• DESCRIPTION OF THE TASK:
Copy out each line of the data that contains "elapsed".

• DATA SUPPLIED:
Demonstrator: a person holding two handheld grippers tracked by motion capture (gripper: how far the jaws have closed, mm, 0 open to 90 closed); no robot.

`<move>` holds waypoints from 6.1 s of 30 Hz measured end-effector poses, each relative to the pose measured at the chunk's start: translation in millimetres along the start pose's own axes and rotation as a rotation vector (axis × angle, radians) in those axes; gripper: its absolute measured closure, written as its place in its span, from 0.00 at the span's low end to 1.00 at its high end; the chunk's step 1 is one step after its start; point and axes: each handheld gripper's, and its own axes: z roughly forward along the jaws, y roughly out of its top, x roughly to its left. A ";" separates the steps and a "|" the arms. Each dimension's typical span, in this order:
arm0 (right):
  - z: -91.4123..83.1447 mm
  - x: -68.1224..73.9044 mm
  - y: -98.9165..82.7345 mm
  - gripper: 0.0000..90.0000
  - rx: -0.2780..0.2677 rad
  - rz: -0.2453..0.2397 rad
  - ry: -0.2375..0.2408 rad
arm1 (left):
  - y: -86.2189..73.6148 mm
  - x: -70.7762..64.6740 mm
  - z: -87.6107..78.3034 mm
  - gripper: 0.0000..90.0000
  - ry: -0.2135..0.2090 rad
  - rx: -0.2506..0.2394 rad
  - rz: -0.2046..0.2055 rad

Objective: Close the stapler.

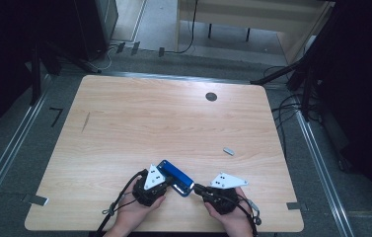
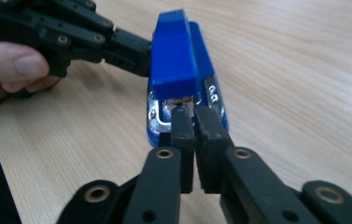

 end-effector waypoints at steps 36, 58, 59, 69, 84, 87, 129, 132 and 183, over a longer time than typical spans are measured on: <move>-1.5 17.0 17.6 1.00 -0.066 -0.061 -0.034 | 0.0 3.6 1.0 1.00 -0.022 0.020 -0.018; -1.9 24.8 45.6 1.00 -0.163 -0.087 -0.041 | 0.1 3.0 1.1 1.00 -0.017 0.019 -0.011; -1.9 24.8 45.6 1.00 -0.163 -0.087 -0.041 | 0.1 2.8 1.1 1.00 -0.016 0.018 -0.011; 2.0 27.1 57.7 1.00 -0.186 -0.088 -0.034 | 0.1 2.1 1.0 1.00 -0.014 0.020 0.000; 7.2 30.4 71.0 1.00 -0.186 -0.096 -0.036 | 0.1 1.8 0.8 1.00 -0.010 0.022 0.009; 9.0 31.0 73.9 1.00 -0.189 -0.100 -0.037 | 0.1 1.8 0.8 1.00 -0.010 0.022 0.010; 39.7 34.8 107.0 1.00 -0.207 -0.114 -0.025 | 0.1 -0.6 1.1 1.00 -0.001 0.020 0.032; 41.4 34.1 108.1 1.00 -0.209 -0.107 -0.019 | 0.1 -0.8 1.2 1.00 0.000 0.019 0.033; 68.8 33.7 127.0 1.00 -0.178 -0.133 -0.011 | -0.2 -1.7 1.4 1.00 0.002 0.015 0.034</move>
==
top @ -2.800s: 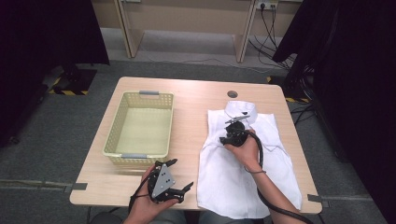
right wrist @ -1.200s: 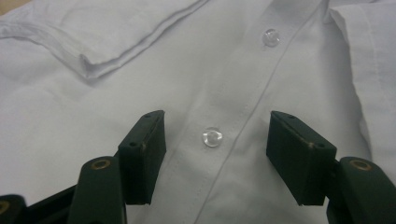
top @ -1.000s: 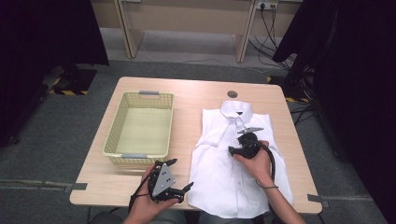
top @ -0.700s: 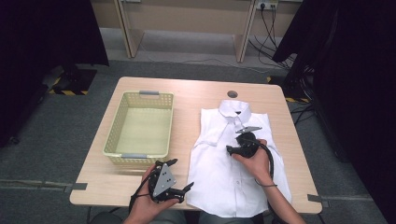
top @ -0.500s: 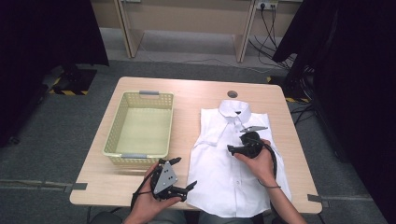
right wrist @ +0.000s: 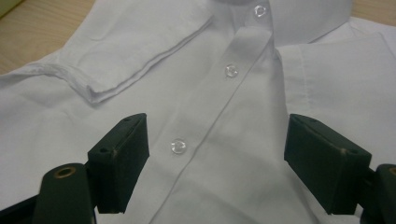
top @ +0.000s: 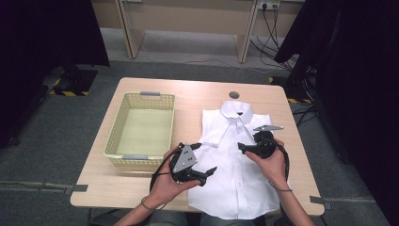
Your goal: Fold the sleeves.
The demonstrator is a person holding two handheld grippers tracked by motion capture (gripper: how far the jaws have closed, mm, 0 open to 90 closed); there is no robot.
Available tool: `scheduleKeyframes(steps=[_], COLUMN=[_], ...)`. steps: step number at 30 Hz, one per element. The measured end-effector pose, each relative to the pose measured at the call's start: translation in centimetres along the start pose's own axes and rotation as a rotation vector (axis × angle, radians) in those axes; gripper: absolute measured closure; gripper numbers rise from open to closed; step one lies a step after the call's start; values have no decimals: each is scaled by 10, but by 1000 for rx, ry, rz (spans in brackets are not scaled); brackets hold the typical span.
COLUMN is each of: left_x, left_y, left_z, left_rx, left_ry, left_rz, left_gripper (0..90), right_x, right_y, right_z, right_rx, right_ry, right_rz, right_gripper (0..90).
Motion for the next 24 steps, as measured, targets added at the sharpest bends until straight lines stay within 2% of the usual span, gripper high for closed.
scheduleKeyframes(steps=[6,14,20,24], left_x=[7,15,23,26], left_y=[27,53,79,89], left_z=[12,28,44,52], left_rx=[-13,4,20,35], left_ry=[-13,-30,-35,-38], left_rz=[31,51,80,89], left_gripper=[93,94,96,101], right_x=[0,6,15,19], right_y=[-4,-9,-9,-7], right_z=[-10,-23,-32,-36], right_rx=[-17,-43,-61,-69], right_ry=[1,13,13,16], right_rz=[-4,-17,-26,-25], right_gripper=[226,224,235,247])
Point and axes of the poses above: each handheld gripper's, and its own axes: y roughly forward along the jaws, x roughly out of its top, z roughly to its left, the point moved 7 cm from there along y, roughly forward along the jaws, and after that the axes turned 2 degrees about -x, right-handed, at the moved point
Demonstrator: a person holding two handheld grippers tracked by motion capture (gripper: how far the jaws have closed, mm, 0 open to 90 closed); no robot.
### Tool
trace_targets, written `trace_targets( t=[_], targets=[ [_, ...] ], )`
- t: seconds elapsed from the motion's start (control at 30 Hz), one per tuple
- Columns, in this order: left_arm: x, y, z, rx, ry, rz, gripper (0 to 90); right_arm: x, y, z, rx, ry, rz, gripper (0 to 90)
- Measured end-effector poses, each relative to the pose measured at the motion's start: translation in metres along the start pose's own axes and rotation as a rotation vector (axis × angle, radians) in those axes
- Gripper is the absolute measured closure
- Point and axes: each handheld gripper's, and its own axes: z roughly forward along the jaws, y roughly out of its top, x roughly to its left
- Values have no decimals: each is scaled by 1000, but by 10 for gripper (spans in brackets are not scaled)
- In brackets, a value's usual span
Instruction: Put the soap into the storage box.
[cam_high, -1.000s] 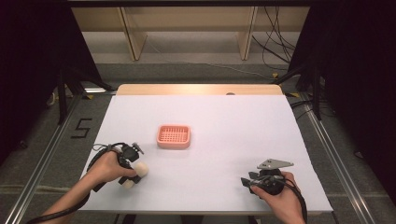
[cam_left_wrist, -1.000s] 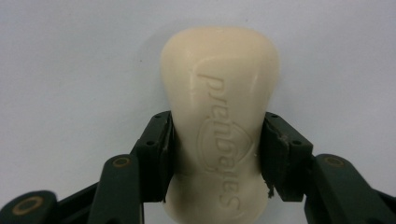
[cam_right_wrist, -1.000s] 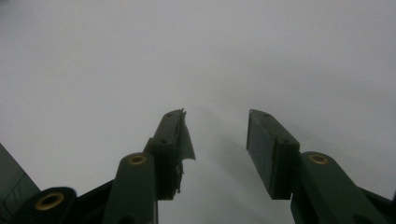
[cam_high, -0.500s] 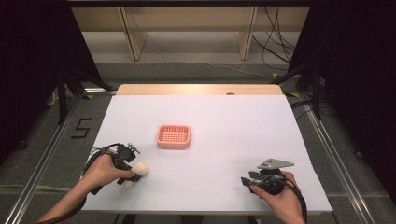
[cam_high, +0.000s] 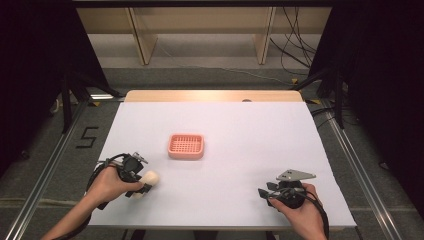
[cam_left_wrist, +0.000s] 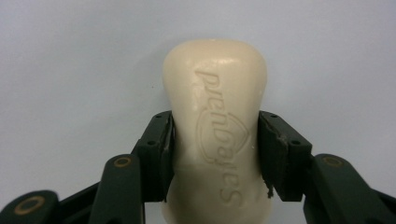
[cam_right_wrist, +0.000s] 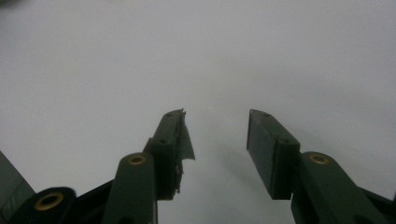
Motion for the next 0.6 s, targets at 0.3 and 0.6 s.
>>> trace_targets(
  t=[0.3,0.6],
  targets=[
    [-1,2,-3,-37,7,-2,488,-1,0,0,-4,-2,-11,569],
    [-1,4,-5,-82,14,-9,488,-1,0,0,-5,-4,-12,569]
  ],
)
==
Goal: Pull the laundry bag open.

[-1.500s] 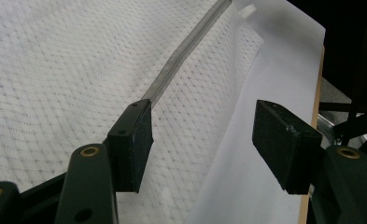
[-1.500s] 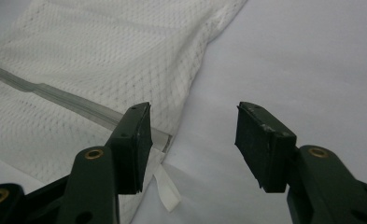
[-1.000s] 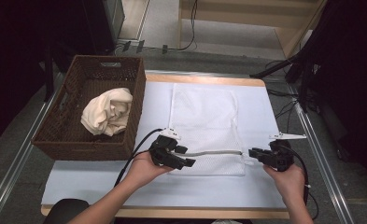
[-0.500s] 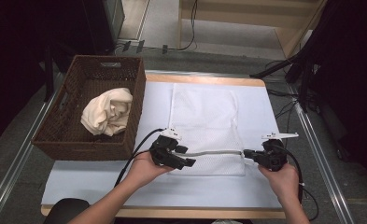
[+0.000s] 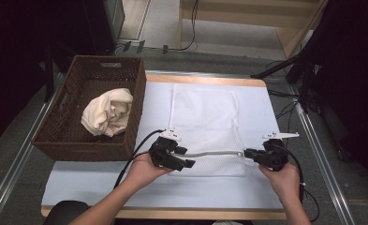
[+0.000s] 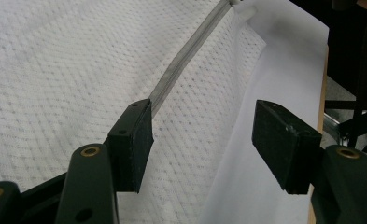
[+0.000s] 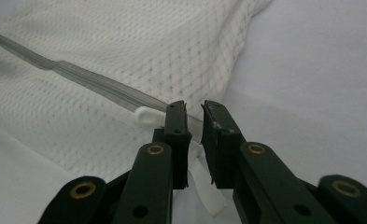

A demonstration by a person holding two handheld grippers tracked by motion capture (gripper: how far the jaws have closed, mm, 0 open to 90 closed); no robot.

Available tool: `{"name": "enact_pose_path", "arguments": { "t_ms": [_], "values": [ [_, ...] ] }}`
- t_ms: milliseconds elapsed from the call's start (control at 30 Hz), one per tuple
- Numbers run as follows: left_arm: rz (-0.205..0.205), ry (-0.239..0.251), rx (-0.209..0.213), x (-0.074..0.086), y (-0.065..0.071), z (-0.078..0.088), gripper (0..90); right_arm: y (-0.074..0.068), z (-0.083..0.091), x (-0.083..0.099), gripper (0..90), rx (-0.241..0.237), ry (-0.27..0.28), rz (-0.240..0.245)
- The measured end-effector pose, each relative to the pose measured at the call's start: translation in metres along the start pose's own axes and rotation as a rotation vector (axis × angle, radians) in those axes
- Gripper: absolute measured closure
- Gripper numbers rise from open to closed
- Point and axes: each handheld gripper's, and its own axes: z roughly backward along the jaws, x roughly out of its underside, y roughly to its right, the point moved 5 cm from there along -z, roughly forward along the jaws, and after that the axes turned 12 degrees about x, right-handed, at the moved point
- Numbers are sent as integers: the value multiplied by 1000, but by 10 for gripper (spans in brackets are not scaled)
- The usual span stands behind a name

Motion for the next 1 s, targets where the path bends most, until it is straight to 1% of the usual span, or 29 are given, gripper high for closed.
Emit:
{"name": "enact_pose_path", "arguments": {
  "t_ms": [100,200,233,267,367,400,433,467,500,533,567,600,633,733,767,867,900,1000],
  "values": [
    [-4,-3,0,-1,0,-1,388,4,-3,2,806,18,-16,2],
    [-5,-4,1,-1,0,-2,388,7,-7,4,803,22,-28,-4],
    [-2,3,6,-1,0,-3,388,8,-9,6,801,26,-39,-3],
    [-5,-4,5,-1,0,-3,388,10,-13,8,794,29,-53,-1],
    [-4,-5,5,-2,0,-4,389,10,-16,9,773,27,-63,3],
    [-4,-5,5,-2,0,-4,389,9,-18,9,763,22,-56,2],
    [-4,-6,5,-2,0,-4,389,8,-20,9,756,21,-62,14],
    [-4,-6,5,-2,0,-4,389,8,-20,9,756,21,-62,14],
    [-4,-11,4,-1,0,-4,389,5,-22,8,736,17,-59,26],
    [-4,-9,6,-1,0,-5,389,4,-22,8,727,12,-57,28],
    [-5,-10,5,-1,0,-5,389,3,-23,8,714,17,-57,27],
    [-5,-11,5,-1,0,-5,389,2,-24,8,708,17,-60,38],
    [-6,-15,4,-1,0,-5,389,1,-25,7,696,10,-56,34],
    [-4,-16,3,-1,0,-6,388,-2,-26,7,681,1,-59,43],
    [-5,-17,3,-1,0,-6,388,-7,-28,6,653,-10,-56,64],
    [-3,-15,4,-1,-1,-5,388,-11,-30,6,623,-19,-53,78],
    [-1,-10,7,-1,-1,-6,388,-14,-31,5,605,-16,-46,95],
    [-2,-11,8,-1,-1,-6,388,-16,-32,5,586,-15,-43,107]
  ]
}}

• RESULT FOR THIS TASK:
- t: seconds elapsed from the motion's start (control at 30 Hz), one per tuple
- t_ms: milliseconds elapsed from the call's start (control at 30 Hz), one per tuple

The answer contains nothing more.